### PROBLEM TO WORK ON
Retype, word for word, every line from the one holding "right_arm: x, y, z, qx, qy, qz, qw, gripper" through the one holding "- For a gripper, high" in the entries below, both included, and only those lines.

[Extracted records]
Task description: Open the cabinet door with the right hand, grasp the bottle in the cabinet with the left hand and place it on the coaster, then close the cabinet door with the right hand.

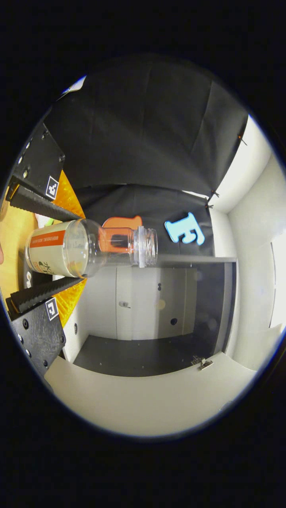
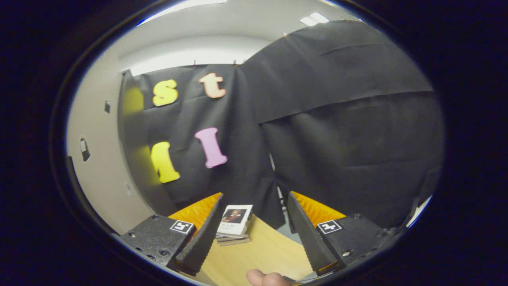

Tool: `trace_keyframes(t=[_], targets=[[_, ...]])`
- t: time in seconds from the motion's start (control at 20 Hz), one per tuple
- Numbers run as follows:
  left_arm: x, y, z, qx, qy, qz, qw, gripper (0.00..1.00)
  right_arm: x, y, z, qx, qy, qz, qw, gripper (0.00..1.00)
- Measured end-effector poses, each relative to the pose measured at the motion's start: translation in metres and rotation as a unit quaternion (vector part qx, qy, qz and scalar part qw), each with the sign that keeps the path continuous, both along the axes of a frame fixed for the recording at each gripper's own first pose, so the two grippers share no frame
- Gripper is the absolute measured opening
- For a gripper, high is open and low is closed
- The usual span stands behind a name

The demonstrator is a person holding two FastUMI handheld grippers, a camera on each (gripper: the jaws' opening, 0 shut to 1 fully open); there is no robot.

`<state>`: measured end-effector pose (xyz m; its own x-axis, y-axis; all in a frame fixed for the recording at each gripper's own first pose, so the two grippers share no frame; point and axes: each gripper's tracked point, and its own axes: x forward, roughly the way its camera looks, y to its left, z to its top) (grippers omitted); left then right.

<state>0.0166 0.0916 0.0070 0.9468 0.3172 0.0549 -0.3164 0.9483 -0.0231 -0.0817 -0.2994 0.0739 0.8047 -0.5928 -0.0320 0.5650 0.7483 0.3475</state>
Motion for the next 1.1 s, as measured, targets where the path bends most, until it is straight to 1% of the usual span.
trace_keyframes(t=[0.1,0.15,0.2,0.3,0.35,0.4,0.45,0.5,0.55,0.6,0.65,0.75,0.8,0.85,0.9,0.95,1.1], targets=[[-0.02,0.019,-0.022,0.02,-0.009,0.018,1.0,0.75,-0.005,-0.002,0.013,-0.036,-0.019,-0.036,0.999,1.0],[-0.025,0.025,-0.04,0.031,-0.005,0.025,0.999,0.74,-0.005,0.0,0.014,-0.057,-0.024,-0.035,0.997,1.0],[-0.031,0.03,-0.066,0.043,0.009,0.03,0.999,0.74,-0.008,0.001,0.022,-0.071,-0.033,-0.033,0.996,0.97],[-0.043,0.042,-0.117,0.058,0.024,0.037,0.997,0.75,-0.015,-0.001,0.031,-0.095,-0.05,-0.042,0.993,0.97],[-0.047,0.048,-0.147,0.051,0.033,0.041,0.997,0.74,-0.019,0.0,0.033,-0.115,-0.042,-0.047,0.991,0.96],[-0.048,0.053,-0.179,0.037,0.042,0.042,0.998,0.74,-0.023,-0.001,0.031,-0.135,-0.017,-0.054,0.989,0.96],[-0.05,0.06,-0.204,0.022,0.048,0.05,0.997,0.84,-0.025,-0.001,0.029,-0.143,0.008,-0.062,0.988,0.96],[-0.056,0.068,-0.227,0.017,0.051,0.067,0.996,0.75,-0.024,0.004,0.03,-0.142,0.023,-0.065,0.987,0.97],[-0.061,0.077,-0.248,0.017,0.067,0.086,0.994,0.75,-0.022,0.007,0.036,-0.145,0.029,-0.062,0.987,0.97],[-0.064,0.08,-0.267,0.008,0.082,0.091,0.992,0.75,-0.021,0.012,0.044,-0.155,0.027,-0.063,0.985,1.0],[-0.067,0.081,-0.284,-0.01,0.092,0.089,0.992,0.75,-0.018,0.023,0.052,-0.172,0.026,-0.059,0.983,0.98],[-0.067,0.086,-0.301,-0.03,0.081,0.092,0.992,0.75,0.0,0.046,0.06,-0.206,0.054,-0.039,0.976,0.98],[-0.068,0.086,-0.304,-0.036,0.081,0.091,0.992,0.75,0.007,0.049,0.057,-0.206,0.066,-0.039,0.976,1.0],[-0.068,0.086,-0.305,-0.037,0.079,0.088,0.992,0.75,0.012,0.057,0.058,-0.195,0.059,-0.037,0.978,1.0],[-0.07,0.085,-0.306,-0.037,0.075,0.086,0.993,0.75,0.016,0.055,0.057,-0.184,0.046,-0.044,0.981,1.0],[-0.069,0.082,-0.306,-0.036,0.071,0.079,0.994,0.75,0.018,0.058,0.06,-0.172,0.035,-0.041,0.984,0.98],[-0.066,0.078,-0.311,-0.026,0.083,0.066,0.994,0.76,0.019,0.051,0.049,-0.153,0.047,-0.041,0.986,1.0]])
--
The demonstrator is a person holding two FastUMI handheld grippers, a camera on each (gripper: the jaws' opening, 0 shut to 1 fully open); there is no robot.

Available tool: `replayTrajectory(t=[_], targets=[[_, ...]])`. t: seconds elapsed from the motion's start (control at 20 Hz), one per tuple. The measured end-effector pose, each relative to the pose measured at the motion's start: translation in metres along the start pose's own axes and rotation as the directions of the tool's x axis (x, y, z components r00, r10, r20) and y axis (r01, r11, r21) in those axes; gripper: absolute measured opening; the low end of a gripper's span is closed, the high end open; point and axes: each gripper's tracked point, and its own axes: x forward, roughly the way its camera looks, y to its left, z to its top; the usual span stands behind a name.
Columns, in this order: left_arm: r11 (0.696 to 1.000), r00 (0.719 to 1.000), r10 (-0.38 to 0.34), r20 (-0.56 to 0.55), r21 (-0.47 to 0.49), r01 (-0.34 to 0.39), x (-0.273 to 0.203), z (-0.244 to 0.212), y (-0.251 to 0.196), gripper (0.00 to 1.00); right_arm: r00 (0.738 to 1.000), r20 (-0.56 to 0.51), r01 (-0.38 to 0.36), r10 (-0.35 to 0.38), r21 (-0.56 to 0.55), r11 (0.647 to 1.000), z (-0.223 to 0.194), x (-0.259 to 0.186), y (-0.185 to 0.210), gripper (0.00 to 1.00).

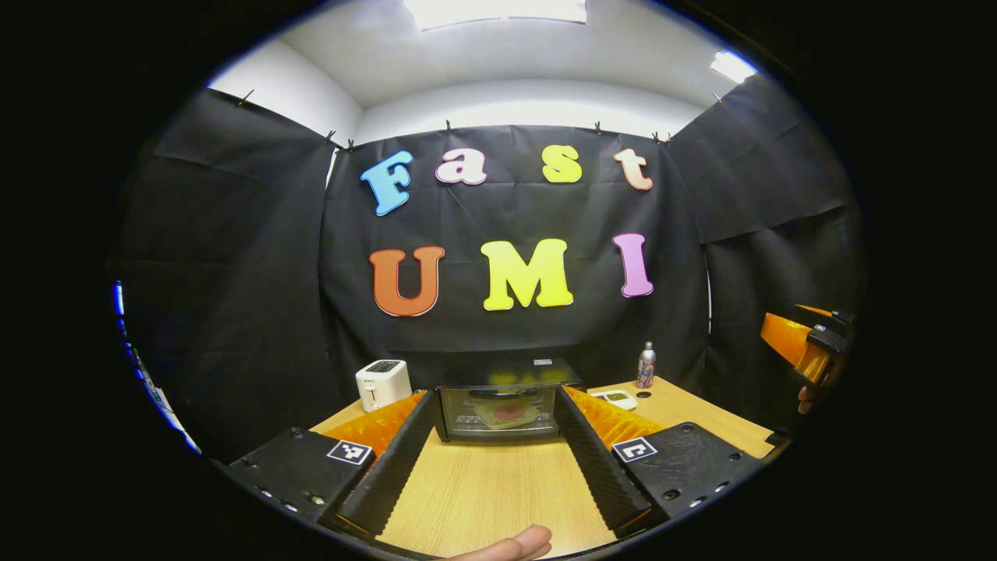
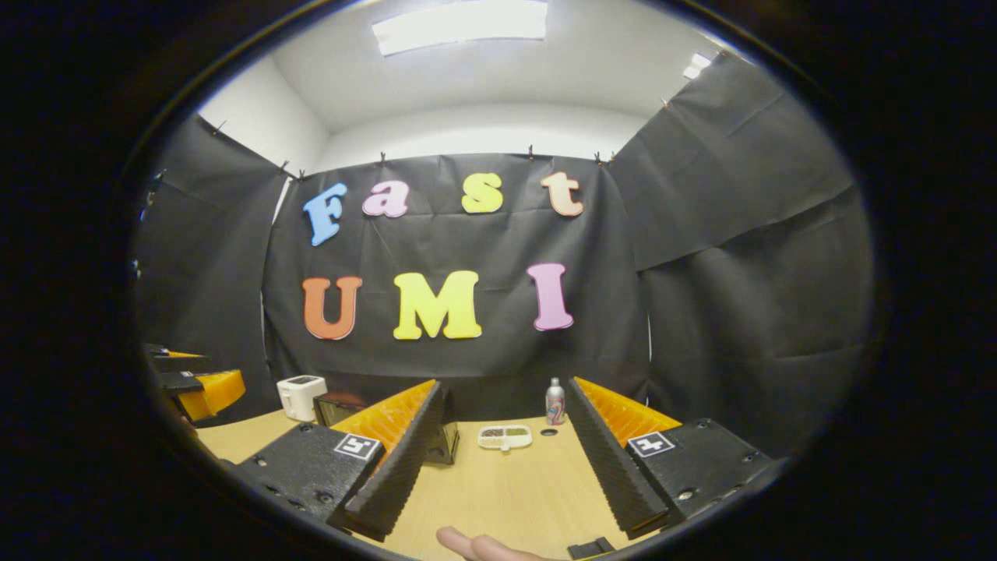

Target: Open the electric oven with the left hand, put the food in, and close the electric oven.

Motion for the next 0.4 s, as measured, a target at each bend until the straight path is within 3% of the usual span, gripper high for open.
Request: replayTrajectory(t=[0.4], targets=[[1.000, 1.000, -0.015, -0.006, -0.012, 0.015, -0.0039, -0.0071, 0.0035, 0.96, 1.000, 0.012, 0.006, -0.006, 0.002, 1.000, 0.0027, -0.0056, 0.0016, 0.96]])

### EXERCISE RESPONSE
  right_arm: x, y, z, qx, qy, qz, qw, gripper (0.00..1.00)
- Measured end-effector poses, each relative to the pose measured at the motion's start: translation in metres and rotation as a unit quaternion (vector part qx, qy, qz and scalar part qw), each with the sign that keeps the path continuous, both along the axes of a frame fixed for the recording at each gripper's own first pose, so the two grippers share no frame
- Gripper is the absolute measured opening
- For a gripper, high is open and low is closed

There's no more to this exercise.